I think about yet another piece of bad news, which I get today. Looks like my life isn't going to change. Still, many would say: "Are you crazy? I'd like to have your problems". I, for one, don't need anyone to raise funds for me so I have food. My problems are higher up Maslow's hierarchy, but they are problems, and they are mine. I can only hope in hope. Well-placed hope, I hope. I receive a message from a donor, who wishes me well for the ride. Sweet.

Nightstop: Emperor Hotel

Personal best
Day 2, Sat 7 Jul. Batu Pahat, 106 km. The heavy storm peters to a drizzle by the time we set off. I go with the lead riders, led by an Ironman. I drop behind within half an hour, cycle solo and catch up with some of them at the lunch point. They don't lunch; they're off after some bananas and drinks.

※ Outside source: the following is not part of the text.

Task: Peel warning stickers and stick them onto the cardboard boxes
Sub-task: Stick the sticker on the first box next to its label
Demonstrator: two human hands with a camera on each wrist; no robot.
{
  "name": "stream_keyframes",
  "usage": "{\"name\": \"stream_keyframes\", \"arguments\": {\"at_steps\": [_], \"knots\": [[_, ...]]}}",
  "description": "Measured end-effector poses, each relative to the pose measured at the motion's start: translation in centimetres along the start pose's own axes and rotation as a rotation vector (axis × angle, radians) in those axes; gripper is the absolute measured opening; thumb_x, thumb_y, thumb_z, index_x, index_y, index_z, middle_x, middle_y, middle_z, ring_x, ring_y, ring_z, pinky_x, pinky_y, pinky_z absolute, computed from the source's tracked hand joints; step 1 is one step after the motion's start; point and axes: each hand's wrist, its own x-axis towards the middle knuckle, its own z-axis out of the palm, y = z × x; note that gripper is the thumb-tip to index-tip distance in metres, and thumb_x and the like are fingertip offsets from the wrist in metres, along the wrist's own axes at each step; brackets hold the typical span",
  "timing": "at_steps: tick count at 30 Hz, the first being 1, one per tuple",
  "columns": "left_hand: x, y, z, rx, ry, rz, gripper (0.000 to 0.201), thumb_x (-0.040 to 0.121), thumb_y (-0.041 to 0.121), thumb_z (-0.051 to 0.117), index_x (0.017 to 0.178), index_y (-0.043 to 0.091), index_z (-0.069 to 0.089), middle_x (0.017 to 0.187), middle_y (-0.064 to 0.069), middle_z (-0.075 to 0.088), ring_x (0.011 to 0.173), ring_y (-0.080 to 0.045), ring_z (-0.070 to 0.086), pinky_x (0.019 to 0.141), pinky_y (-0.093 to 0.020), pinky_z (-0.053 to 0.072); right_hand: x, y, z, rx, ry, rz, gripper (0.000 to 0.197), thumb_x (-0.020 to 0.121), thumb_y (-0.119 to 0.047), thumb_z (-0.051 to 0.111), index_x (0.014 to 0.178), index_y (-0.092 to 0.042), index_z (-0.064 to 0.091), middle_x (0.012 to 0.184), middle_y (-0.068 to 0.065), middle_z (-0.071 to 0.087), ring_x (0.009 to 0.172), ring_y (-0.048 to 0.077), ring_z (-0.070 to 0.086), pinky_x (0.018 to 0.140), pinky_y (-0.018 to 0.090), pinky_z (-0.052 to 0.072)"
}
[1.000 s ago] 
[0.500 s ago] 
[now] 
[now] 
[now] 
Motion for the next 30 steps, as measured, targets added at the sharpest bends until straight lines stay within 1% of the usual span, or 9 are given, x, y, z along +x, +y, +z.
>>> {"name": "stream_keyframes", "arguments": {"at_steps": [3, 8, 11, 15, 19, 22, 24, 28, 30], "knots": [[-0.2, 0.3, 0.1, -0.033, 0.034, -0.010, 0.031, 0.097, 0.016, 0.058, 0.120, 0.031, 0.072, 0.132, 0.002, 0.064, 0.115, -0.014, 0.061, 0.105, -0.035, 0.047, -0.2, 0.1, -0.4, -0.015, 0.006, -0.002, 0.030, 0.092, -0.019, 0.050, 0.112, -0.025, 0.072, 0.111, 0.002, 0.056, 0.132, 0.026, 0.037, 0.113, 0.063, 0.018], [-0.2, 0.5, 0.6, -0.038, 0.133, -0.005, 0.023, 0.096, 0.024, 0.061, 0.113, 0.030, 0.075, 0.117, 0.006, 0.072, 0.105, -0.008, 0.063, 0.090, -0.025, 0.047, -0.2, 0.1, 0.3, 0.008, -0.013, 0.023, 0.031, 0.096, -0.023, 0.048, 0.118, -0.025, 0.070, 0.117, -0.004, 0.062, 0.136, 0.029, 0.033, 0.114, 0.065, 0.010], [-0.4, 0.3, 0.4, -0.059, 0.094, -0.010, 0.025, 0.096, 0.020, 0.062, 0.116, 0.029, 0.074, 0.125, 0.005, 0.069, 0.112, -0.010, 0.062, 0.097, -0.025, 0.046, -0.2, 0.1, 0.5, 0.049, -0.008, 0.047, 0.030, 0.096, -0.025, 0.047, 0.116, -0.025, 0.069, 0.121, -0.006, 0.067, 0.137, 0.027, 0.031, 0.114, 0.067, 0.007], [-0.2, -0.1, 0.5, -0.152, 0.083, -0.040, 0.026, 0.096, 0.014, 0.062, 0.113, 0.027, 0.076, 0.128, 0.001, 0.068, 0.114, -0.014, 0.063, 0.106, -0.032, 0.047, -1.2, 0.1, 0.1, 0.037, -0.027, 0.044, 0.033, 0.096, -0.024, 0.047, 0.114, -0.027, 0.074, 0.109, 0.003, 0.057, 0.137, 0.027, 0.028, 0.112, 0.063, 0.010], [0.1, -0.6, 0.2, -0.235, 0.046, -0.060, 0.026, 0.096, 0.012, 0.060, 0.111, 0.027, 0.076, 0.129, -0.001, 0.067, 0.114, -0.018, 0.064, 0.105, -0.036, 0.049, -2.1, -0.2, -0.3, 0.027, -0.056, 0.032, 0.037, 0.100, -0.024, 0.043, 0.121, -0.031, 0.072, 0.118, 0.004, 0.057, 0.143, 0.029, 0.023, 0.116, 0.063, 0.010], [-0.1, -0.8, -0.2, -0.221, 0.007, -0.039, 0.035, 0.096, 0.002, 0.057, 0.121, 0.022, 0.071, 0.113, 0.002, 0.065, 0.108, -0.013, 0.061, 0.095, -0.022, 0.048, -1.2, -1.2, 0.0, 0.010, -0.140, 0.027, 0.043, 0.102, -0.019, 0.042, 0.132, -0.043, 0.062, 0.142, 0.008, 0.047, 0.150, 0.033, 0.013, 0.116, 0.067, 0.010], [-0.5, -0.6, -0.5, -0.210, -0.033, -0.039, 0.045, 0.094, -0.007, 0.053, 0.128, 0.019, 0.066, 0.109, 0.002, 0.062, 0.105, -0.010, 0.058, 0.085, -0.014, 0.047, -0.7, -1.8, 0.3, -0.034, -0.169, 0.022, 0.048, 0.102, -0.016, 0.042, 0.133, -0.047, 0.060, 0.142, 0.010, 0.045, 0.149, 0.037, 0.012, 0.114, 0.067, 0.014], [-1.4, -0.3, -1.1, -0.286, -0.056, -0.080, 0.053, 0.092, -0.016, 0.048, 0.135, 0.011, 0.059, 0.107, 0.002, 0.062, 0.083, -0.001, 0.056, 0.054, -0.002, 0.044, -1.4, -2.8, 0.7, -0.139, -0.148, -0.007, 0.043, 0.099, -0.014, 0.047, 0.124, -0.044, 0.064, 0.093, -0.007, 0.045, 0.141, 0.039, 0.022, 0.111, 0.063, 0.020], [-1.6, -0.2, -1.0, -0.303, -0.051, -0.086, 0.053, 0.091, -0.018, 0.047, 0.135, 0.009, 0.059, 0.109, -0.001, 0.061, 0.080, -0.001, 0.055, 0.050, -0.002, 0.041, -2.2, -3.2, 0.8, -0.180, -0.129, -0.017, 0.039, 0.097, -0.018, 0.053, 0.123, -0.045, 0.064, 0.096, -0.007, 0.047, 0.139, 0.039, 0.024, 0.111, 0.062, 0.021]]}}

I cycle solo again until the outskirts of Batu Pahat, where i stop to have iced coconut drink. The lady sees me pour ice into a water bottle and gives me a free glass of ice.

Some cyclists pass by and give me directions to the hotel. I'm the seventh cyclist in, I reckon. This is not a race but I'm glad to have done my personal best. In around 1.10 pm, I wait almost two hours for my bag in the support vehicle. Note to myself: put bag in car #1.

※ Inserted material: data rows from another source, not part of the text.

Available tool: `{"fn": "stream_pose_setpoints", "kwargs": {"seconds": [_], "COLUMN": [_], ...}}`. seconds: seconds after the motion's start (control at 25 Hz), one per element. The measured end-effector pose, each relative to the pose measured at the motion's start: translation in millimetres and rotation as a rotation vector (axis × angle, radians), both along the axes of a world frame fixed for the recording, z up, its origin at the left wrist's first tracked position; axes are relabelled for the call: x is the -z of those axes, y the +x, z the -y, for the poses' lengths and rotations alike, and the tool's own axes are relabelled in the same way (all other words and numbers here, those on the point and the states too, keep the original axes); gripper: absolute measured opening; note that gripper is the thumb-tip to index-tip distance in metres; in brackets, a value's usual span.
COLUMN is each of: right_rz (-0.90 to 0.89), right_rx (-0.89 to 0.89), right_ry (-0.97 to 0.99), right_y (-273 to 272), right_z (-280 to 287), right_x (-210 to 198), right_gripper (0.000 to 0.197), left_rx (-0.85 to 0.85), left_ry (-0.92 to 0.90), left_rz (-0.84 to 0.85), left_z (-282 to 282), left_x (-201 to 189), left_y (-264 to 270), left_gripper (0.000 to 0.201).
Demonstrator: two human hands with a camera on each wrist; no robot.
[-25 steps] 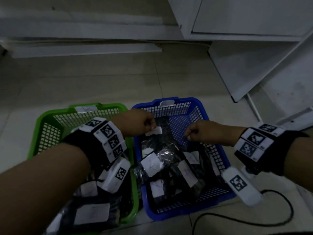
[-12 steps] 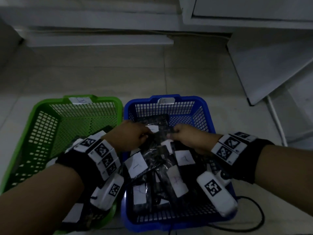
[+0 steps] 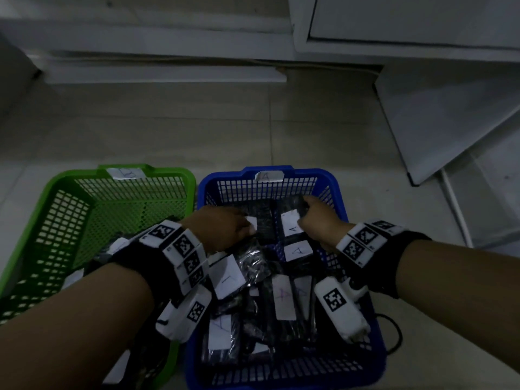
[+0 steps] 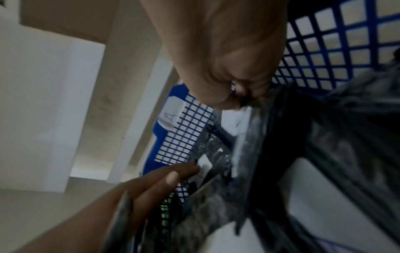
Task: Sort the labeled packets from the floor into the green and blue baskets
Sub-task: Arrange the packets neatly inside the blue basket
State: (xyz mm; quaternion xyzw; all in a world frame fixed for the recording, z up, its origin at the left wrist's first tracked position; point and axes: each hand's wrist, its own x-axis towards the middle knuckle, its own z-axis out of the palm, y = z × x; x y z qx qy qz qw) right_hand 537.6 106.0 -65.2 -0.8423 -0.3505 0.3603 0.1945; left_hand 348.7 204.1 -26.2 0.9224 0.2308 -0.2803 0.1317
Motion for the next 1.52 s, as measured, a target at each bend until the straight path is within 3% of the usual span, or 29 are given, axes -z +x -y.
{"fn": "stream_pose_setpoints", "kwargs": {"seconds": [0.12, 0.28, 0.4, 0.48, 0.6, 0.72, 0.84, 0.96, 1.08, 1.16, 1.24, 1.32, 1.36, 1.44, 1.52], "right_rz": [0.096, 0.255, 0.139, 0.041, 0.036, 0.113, 0.071, -0.015, 0.054, 0.145, 0.172, 0.117, 0.064, -0.022, -0.067], "right_rx": [-0.133, -0.31, -0.348, -0.368, -0.276, -0.13, -0.035, 0.07, -0.035, -0.127, -0.124, -0.072, -0.03, 0.034, 0.085], "right_ry": [-0.059, -0.193, -0.202, -0.224, -0.08, 0.097, 0.094, 0.085, 0.052, 0.013, -0.001, 0.005, 0.024, 0.064, 0.133], "right_y": [-2, -2, -10, -18, -22, -11, -5, -5, -5, -10, -16, -19, -19, -15, -13], "right_z": [-1, 6, 26, 38, 39, 27, 15, 9, 11, 11, 7, 2, -1, -5, -5], "right_x": [2, -18, -39, -43, -43, -45, -34, -18, -12, -8, -1, 4, 6, 9, 12], "right_gripper": [0.036, 0.064, 0.073, 0.067, 0.043, 0.026, 0.03, 0.036, 0.036, 0.047, 0.071, 0.096, 0.1, 0.083, 0.052], "left_rx": [0.018, 0.05, 0.004, -0.027, 0.068, 0.071, -0.025, -0.01, -0.003, -0.005, -0.011, 0.005, 0.022, 0.021, 0.008], "left_ry": [-0.017, 0.02, 0.026, 0.023, 0.04, 0.007, -0.049, -0.034, -0.018, -0.031, -0.06, -0.056, -0.032, 0.023, 0.062], "left_rz": [-0.071, -0.079, -0.055, -0.062, -0.119, -0.068, 0.061, 0.102, 0.135, 0.14, 0.143, 0.147, 0.144, 0.151, 0.165], "left_z": [2, 5, 7, 7, 7, 5, 0, -4, -1, 0, -1, -4, -5, -7, -8], "left_x": [-4, -4, -4, -4, -7, -6, -1, -1, -5, -6, -6, -5, -6, -6, -6], "left_y": [0, -2, -1, 1, 2, 0, -3, -7, -12, -15, -18, -19, -19, -22, -26], "left_gripper": [0.049, 0.053, 0.058, 0.06, 0.051, 0.047, 0.049, 0.043, 0.04, 0.04, 0.038, 0.037, 0.037, 0.036, 0.037]}}
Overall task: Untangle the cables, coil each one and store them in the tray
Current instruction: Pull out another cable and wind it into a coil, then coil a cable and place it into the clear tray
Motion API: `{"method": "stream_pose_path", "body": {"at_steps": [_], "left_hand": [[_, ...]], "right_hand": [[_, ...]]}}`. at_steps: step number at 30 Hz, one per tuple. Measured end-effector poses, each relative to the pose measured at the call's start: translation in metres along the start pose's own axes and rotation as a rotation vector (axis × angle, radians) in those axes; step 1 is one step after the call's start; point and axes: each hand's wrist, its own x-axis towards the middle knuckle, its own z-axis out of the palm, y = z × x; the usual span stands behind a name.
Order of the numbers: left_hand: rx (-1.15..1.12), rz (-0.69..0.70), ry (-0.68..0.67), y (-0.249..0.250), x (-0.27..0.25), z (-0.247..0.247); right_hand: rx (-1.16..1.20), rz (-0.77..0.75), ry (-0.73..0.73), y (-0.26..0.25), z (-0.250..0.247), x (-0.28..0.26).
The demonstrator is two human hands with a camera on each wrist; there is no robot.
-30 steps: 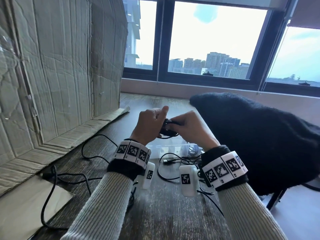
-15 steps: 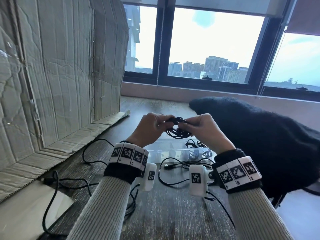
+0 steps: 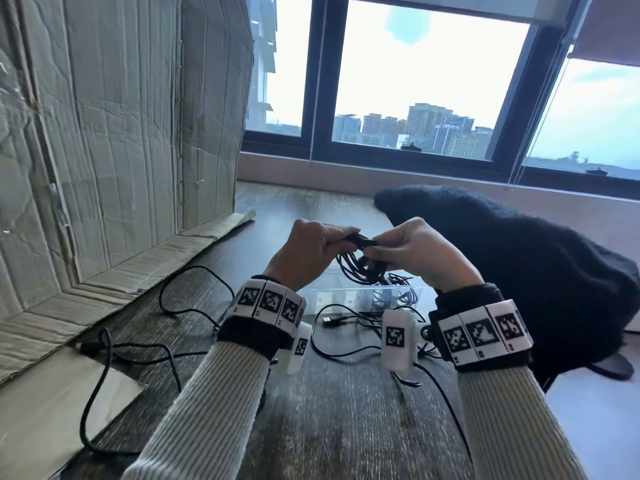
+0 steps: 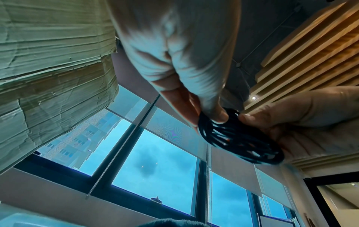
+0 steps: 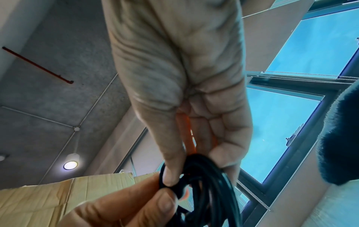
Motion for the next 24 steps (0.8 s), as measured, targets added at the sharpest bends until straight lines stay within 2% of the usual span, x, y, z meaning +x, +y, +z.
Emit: {"method": "stream_pose_path", "body": {"at_steps": [3, 7, 9, 12, 15, 18, 21, 24], "left_hand": [[-0.035, -0.069, 0.027, -0.002, 0.000, 0.003], [-0.115, -0.256, 0.007, -0.011, -0.004, 0.002], [-0.031, -0.355, -0.066, -0.022, -0.007, -0.005], [0.170, -0.507, -0.214, -0.039, -0.013, -0.023], [0.294, -0.649, -0.299, -0.053, -0.020, -0.037], [0.363, -0.737, -0.370, -0.068, -0.026, -0.044], [0.382, -0.809, -0.415, -0.084, -0.034, -0.051], [0.425, -0.879, -0.461, -0.099, -0.044, -0.058]], "right_hand": [[-0.085, 0.028, 0.013, 0.002, 0.002, 0.007], [-0.153, 0.114, 0.013, 0.008, 0.006, 0.010], [-0.176, 0.163, 0.060, 0.015, 0.010, 0.017], [-0.252, 0.242, 0.207, 0.024, 0.013, 0.041], [-0.350, 0.284, 0.273, 0.026, 0.023, 0.066], [-0.507, 0.276, 0.252, 0.027, 0.046, 0.079], [-0.704, 0.253, 0.151, 0.029, 0.068, 0.078], [-0.828, 0.232, 0.110, 0.033, 0.078, 0.078]]}}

While waiting, I talk to cyclist #6, who says he broke a collar bone earlier this year. He lost control after cycling over a dip in the road. A few months later, he broke the other collarbone on a motorbike accident. He broke his toe too, and can't run fast. Tough for a triathlete.

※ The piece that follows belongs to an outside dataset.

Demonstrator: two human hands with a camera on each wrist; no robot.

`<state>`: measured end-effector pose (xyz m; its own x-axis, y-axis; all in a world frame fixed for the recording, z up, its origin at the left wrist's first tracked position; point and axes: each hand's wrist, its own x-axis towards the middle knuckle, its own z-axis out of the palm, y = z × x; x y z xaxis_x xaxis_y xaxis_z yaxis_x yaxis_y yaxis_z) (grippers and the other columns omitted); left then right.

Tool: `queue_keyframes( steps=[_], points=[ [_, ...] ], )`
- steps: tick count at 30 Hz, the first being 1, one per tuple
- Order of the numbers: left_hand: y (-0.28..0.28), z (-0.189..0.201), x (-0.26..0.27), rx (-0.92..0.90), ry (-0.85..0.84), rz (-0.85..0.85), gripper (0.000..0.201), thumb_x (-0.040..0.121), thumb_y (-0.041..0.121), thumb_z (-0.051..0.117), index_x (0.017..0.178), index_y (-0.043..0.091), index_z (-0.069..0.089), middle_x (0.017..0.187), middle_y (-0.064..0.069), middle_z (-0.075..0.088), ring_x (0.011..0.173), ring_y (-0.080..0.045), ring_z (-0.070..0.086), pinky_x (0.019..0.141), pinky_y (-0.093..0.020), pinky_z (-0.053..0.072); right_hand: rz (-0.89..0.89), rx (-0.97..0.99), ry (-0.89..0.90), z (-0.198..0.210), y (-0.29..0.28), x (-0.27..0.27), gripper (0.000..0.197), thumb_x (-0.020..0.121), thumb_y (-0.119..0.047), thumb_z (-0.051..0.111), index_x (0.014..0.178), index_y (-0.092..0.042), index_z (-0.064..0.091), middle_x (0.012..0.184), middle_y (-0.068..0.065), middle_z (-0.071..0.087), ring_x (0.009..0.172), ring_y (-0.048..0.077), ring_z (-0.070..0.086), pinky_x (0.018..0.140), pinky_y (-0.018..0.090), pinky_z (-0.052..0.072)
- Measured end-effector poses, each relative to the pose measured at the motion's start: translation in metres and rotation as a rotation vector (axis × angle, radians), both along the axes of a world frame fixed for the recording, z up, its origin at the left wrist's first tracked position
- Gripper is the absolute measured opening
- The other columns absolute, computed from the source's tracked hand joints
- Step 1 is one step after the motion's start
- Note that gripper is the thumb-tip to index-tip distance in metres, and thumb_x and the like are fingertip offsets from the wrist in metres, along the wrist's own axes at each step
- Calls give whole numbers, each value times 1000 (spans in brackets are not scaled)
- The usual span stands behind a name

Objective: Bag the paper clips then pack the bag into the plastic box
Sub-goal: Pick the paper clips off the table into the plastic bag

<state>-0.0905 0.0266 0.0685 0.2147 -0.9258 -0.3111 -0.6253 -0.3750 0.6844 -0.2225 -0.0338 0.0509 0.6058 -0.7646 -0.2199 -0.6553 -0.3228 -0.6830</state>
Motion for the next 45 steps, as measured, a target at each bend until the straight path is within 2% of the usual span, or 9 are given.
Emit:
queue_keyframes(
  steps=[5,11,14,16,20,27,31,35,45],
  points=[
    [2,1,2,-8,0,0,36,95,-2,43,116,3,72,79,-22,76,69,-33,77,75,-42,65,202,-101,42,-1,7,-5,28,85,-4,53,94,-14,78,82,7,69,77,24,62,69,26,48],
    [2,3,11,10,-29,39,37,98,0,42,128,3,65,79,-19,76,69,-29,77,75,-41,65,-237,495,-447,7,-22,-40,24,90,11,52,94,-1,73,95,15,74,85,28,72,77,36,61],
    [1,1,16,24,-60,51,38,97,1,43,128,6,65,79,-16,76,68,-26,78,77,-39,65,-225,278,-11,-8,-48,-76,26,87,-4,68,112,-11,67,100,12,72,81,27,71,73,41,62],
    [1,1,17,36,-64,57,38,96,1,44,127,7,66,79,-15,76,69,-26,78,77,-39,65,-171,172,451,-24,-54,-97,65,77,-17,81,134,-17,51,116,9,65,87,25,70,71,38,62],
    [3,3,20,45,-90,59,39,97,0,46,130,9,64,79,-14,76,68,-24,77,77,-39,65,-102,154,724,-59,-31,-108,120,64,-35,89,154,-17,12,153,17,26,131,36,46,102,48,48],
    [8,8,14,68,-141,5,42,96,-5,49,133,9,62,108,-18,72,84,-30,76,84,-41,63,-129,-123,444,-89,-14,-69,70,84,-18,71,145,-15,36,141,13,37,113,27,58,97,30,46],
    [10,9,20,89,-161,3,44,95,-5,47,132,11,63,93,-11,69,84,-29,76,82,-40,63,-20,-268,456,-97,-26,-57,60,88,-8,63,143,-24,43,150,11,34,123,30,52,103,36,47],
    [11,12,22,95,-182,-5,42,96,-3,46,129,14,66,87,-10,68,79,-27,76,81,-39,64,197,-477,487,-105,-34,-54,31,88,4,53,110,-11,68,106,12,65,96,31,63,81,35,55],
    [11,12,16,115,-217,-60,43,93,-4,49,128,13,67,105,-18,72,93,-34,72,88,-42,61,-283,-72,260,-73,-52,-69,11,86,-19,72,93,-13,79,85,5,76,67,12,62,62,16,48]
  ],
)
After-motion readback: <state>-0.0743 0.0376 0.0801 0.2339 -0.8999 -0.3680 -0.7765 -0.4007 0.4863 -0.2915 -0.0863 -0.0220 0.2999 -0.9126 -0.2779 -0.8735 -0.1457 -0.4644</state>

Nightstop: Pinetree Hotel 

Not how you start but how you finish
Day 3, Sun 8 Jul, Singapore, 174 km. Yesterday, my solar-powered watch, veteran of several expeditions, resets to Y2K. I fix it, but this morning, it goes back in time. As I push my bicycle out the door, I'm dismayed to find the rear tyre flat. Ridiculous: fat, knobby tyres getting punctures cycling on the road instead of offroad?! If I wanted flats, I'd have used my road tyres. There's breakfast and flag off ahead of me. I go into a frenzy to find the leak and the cause: a 5 mm long intruder, which I pull out.

After flag off, I catch the tailwind of an excavator and draft it at 40 km/h, leaving everyone behind until I'm winded. A middle-aged lady on a motorbike rides alongside to chat, asking where I'm from, where I've been ...

Peloton #1 overtakes and the only way I see them again is when they stop to check directions; we're ahead of the support crew and "supply lines". We stop for a break; the only one between breakfast and lunch. The chief organiser, who'd strongly advised everyone to use road tyres, asks if I'm giving people a handicap with my fat tyres. Well, I do feel disadvantaged.

We lunch at Pekan Nanas. We park our bicycles in the sun. When I put them back on, my gloves, helmet and sunglasses are sun-dried and hot. From this point on, no more breakaways. With all the junctions ahead, we ride in packs so there're enough support crew to space out among support vehicles and junctions. Our pace drops from over 30 km/h to 25 km/h so others can keep up. Mountain bike speed, I like :) and I pull so long, others ask if I'd like to drop back. My odometer records average speed of 26.5 km/h. Which is just as well, since some roadies go down in  a crash, one of them ends up with fist-sized road rash.

At the end of the ride (at the charity we're raising funds for), I've just one puncture but not a scratch on me. And I declare my new shoes "expedition proven tested for expedition" :) While others board taxis home, I continue on my Little Red Tank.